RECORDS:
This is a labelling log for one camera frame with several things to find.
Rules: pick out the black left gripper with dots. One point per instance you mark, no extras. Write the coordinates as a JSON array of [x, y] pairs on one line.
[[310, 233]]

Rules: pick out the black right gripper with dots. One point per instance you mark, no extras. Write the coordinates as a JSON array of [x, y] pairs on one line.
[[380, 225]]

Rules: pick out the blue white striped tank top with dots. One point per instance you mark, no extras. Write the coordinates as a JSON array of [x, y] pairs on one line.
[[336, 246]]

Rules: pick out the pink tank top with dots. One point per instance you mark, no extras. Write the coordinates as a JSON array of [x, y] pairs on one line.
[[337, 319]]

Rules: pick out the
...
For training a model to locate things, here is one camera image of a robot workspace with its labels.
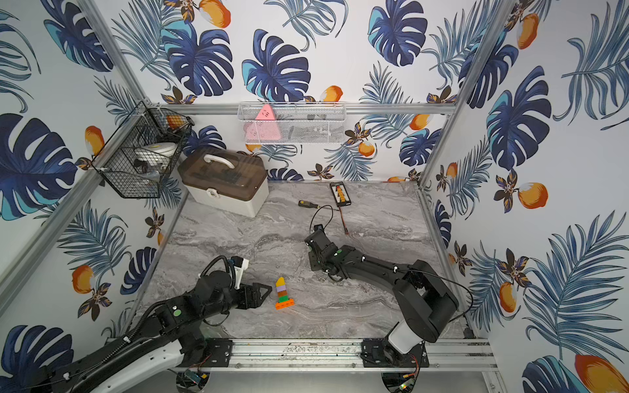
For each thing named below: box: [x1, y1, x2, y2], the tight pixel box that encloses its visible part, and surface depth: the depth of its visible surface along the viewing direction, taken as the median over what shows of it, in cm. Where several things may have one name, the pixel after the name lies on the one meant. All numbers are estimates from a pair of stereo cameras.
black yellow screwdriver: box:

WHAT THE EXERCISE ASKS: If a line in the data contains the string "several", copy it.

TASK RESULT:
This is a labelling log for one camera frame with several things to find.
For each thing named below: box: [x1, y1, x2, y2], the tight pixel box that encloses its visible part, and surface depth: the depth of its visible surface along the viewing direction, taken as the median over what shows of it, in cm. Where several things may have one name, the pixel after the name lies on the one meant. All numbers are estimates from a pair of stereo cameras.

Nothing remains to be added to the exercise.